2. I fashioned a new upper half of the bed raise/lower lever using a scrap of plastic laminate. I shape the plastic, while leaving the part I'm making, connected to the bulk of plastic at what will be the base of the leaver. This allows me to work with a small shaped part while holding on to a much larger amount of material. When I'm happy with the shape of the part, I cut it free at the base. A trial fit or two determines how tall it needs to be (shortened by removing excess from the base while holding the part with needle nose pliers). The remains of the old lever are filled off leaving a nice flat spot for the new part. Secure the new part in place with epoxy.
3. The push point was fashioned out of a small piece of aluminum. I shape it as much as possible while the part is still joined to the bulk of the stock, then cut it free. The broken end of the scraper is filled flush for a good fit and the new tip is secured with epoxy.
Tractor:
1. The missing exhaust stack is easy. I drill a hole (size determined by the diameter of replacement part) where the old stack was on the hood. The old stack was 1/16 (.375) of an inch in diameter and I used some aluminum tubing of the same size. Place a dab of epoxy in the hole and insert tubing in hole. I placed some putty on the under side to hold the stack at the right height and to keep it straight. Once the epoxy set, I removed the putty (from the underside) and placed a drop of epoxy on the top of the stack to make the round over.

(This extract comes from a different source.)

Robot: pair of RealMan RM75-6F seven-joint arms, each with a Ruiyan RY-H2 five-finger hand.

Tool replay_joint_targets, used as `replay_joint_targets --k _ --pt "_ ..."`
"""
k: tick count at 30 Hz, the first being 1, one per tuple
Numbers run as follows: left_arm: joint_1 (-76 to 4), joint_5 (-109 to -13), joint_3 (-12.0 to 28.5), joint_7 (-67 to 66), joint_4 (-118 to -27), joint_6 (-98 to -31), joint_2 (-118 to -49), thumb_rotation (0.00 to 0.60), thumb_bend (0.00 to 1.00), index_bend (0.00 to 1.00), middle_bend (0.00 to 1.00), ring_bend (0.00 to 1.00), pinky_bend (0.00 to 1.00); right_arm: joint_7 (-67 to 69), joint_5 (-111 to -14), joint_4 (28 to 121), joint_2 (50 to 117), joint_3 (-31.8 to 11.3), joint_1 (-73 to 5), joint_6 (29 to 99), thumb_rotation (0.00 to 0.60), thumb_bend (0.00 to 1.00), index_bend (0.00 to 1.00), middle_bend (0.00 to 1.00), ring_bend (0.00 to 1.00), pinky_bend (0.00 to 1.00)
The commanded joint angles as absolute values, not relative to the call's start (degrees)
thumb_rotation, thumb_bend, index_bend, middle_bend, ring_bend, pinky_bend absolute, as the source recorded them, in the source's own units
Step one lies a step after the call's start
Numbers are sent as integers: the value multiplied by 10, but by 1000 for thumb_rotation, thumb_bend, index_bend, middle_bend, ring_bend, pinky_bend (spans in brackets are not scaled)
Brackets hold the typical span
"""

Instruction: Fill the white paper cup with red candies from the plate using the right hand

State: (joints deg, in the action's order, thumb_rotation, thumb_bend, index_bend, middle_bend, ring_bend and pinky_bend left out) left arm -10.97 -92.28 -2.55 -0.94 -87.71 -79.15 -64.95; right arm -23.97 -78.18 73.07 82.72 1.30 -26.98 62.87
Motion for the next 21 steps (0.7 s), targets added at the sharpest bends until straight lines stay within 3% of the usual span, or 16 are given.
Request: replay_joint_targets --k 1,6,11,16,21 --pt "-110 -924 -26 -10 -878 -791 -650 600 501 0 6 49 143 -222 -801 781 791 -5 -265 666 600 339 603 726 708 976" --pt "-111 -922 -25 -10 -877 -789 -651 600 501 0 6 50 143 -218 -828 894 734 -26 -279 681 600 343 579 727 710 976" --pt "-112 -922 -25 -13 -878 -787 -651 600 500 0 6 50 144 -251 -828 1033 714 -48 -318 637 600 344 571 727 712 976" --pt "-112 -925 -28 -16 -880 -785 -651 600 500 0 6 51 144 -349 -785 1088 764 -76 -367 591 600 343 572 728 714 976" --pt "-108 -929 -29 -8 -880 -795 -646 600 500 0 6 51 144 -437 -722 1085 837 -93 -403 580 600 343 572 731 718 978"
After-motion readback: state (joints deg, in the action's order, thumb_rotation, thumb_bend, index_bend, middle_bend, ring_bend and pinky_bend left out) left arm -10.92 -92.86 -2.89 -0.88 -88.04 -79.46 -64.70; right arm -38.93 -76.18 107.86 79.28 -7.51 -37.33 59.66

3. The driver was the hardest part. Maybe I'm just confusing hardest with most time consuming part of the project. The driver that closest matched the one on the cat (in scale and appearance) was one from a #43 Aveling Barford Tractor Shovel. The main issue with this driver is that it is cast as part of the base on that model and is quite "involved" with the seat and driver cockpit of the tractor. I used a busted up #43 and cut the driver free from most of the base. Then began a slow laborious process of carving away all the excess metal and saving only the driver and seat. I had to be careful how I held the driver as attempting to place a clamp of any kind (on the driver) either damaged the driver or blocked too much of the areas needing to be carved away.
I ended up holding the driver part using a 10 mil rubber glove (to give extra grip) and carving away using small diamond de-burring bits (with my Dremel). Since the tiny driver would heat up quickly, I had to keep dipping into a cup of water to quickly cool it down. The first time I did this, the moisture made a lubricant that kept me from holding the driver tightly. This is the point where I spent twenty minutes searching for the driver that was flung from the grasp of my wet gloved fingers. Once i found the driver, I sprayed the fingers of my gloves with some spray contact adhesive. This gave my gloves the needed extra grip to hang onto the driver after cooling it. The remainder of the carving went along without further incldent. The finished driver was joined using epoxy.
It's rainy here now and is forecast to last at least another day. So I am getting every thing ready for painting as soon as the weather clears. I'll show more photos as soon as it's painted. As always, if others have done this or similar tasks in a different way, I'm always eager to hear about your methods. Click on thumb nails to enlarge images.
Scraper body:
1. The pin which allows the scraper body to hook onto the tractor was broken off flush. I cut a short piece of steel rod and placed it into my drill (to make a mini lathe). While turning the rod, I used a small file to make the round over on one end. Next, I used a pin vice to drill out a small hole (the same size as the now shaped rod) where the connecting pin used to be. Test fit the pin, cut to right length and secure in hole with epoxy.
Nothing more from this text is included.